Omicron evades roughly twice the number of SARS-CoV-2 neutralizing antibodies than Delta

Clinical Trials & Research

In a study posted to the bioRxiv* pre-print server, a team of researchers evaluated potential public health implications of the emerging severe acute respiratory syndrome coronavirus 2 (SARS-CoV-2) variant of concern (VOC) Omicron, using a rapid computational prediction platform.

Study: SARS-COV-2 Omicron variant predicted to exhibit higher affinity to ACE-2 receptor and lower affinity to a large range of neutralizing antibodies, using a rapid computational platform. Image Credit: natatravel/Shutterstock

Omicron’s ability to alter recognition by SARS-CoV-2 vaccination or infection-induced antibodies could make all the currently available countermeasures inadequate, including monoclonal antibodies and vaccines. The global scientific community is highly concerned about the emergence of Omicron with several mutations in its spike (S) protein, which increases its ability to evade immunity from vaccines or protection from neutralizing antibodies.

Although currently used in vitro methods rapidly examine the stabilized expression of Omicron’s mutated S protein to assess its affinity and neutralization to antibodies and receptors, they usually take several weeks to provide results. Therefore, developing rapidly available and reliable prediction methods to help gather grounding data for customized responses to rapidly emerging SARS-CoV-2 VOCs is critical.

The study 

The researchers developed an approach referred to as Structural Fluctuation Estimation (SFE) for the present study. Initially, they constructed structural models of the RBD-ACE2 and RBD-Fab complexes for evaluation. Next, they performed minimization and relaxation for each constructed complex and sampled ~60 structural conformations using high-performance computing systems.

The model of the modified structure of Omicron’s S receptor-binding domain (RBD) was examined, at the interface with the human angiotensin-converting enzyme 2 (ACE-2) receptor, to evaluate the binding affinity changes between Omicron, ACE-2, and other known SARS-CoV-2 neutralizing antibodies.

The researchers computed the distribution of binding free energies (ddG’s) across several conformations (~60 in number) for all the evaluated RBD-ACE2 and RBD-Fab complexes providing a binding affinity estimate (both to ACE-2 and neutralizing antibodies), together with error and confidence levels. They also calculated binding affinity for 13 other VOCs and 54 neutralizing SARS-CoV-2 antibodies using the SFE approach.

Results

Omicron has over 30mutations in the S protein, and 15 of those are in the RBD, while other SARS-CoV-2 VOCs do not have more than 15 and three mutations in the S and RBD, respectively. Further analysis showed that seven of the 15 Omicron RBD mutations occurred at the ACE-2 cell receptor interface, indicating their crucial role in enhancing binding to ACE-2. Binding affinity estimates of Omicron RBD-ACE-2 indicate that two RBD mutations, Q493K/R and N501Y, contribute to enhanced ACE-2 binding, nearly doubling the ddG’s calculated for other VOCs.

The ddG values of 0.2, 0.5, and 1.0 were applied as thresholds for a viral escape to study the impact on RBD- Fab binding of Omicron, Delta, and Gamma VOCs with 54 known SARS-CoV-2 neutralizing antibodies. The results showed that the Omicron might have an increased ability to evade binding with FABs over other variants, including the Delta variant. Subsequently, binding affinity estimates of SARS-CoV-2 neutralizing antibodies showed that Omicron significantly degraded binding for more than 50% of neutralizing SARS-CoV-2 antibodies and roughly double the antibodies than the currently dominant Delta variant.

Conclusions 

The study results highlight that Omicron has an increased affinity to ACE-2 receptors, therefore, has increased infectivity, viral load, and transmissibility compared to other VOCs, including the Delta variant. Further detailed experimental and epidemiological studies to understand these changes in Omicron’s affinity are required in the future. The study results also indicate that several known neutralizing antibodies show significantly weak binding to the Omicron, compared to other VOCs.

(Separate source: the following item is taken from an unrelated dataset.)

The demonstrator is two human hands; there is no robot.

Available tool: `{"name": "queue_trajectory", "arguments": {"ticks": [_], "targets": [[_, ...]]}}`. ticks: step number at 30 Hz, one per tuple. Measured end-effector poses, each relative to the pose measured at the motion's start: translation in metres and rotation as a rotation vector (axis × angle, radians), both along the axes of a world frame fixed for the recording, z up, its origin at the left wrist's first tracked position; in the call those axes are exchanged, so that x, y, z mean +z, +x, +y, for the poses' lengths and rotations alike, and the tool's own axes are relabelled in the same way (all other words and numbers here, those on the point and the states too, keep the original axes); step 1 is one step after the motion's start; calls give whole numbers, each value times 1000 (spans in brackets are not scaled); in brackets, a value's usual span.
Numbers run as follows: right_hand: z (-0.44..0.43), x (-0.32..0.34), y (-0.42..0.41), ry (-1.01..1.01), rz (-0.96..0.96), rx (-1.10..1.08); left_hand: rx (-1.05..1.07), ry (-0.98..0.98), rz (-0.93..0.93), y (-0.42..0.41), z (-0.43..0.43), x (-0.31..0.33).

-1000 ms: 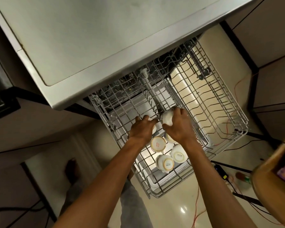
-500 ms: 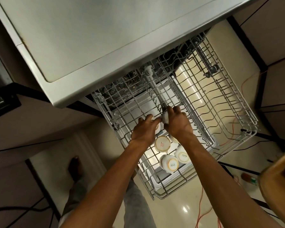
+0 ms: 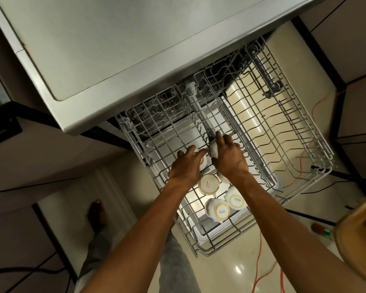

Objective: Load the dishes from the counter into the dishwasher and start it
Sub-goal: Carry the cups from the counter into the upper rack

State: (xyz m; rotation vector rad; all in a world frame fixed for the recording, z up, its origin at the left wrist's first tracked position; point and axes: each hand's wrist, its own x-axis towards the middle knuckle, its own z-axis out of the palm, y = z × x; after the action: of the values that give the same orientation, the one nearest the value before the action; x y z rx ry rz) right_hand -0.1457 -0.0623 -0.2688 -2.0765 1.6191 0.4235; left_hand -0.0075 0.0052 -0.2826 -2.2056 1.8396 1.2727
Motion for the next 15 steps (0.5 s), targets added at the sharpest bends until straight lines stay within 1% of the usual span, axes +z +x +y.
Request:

One of the limitations of the computational affinity predictions is that they are based on a predicted structure of Omicron and ACE-2, and evaluate binding interactions in silico, which do not fully capture all aspects of the real world. Another limitation of this computed analysis is that it examines single RBD-Fab or RBD ACE-2 complexes, not the complete S protein and this analysis is restricted to the Fab variable domains of the evaluated RBD-Fab complexes.

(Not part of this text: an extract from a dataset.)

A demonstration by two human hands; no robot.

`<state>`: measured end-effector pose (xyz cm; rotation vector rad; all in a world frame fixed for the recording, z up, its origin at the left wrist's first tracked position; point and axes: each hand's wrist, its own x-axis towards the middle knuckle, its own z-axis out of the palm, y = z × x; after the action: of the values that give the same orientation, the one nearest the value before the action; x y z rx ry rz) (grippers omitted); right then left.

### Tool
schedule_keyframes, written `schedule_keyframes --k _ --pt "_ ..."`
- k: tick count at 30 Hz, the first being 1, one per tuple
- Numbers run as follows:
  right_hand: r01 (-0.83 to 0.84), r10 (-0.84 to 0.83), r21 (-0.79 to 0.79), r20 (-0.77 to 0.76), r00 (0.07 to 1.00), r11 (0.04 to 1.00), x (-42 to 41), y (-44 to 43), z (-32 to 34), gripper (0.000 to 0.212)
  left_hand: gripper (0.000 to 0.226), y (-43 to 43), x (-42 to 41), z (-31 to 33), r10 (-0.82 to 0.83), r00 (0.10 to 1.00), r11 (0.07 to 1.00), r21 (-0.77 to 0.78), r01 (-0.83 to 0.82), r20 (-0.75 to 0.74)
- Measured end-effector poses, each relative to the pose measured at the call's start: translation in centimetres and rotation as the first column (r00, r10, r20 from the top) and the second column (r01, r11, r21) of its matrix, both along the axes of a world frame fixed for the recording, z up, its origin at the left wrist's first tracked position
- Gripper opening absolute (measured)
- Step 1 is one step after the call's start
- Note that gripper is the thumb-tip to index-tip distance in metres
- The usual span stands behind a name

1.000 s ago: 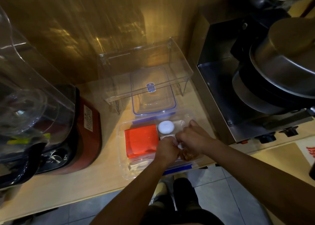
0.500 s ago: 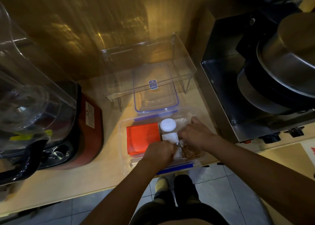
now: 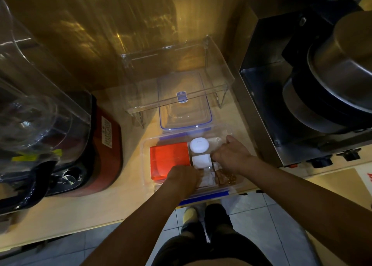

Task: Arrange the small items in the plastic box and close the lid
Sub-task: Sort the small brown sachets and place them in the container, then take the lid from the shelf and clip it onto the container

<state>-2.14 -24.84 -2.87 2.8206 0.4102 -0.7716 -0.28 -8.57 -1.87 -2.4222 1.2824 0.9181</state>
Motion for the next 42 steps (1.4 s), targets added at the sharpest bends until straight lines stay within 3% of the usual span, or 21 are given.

While the computational platform of the study is robust enough to handle a large number of binding complexes and capable of producing reproducible results within a few days, its predictions only quantitatively assess the risk due to Omicron VOC mutations. In the future, studies performing detailed experimental characterization and real-world assessment are required to help make informed public health decisions.

*Important notice

bioRxiv publishes preliminary scientific reports that are not peer-reviewed and, therefore, should not be regarded as conclusive, guide clinical practice/health-related behavior, or treated as established information.